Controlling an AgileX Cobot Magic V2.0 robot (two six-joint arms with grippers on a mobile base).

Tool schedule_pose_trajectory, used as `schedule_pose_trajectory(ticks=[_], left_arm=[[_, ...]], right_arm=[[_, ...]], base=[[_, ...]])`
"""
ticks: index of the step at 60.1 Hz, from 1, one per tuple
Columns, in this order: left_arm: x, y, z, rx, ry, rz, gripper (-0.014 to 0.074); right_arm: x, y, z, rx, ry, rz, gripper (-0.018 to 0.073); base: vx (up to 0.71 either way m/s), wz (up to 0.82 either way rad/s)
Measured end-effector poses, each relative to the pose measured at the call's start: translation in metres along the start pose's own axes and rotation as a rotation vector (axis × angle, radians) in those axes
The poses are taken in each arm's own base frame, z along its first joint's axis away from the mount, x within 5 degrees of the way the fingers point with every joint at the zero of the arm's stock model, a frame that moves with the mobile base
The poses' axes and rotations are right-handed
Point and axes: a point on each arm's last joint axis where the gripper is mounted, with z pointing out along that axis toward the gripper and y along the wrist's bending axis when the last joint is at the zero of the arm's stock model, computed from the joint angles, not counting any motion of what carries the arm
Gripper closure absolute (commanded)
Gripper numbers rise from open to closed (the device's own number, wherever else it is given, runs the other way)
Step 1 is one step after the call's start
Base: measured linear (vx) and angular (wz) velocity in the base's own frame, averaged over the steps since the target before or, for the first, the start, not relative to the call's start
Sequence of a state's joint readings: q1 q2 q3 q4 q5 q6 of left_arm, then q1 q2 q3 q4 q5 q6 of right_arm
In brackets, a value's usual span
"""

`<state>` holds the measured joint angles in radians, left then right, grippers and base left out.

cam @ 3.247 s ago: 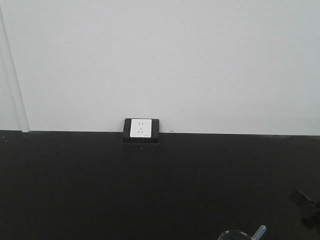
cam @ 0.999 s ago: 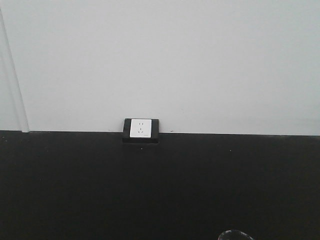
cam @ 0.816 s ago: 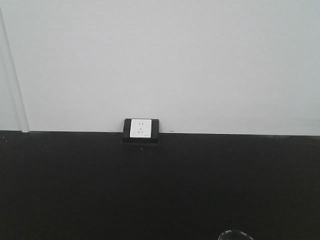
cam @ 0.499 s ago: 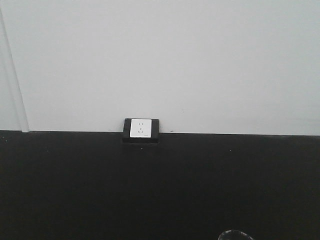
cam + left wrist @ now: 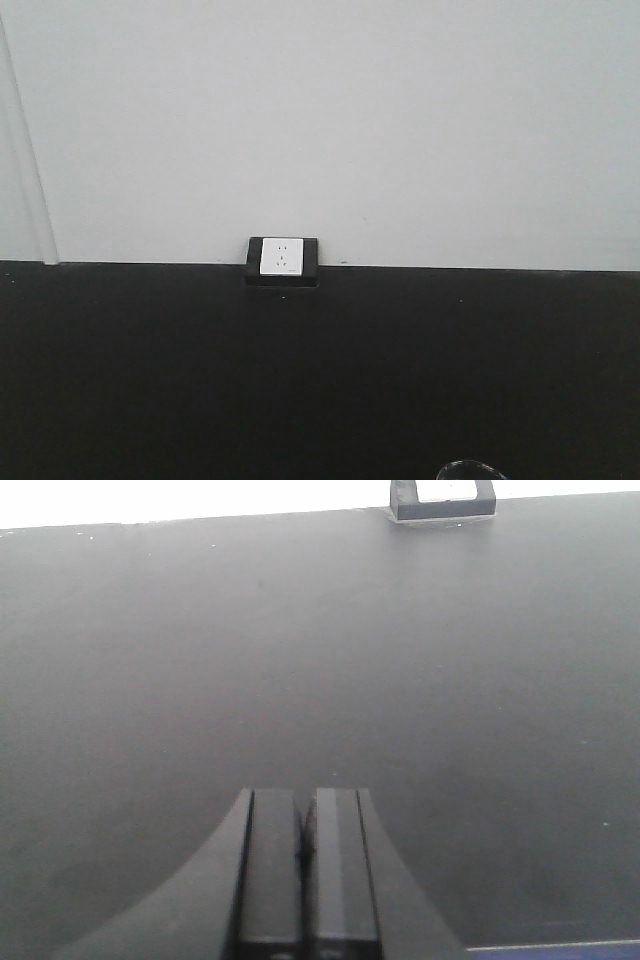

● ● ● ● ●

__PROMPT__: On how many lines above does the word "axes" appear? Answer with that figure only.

__WORKED SOLUTION__: 3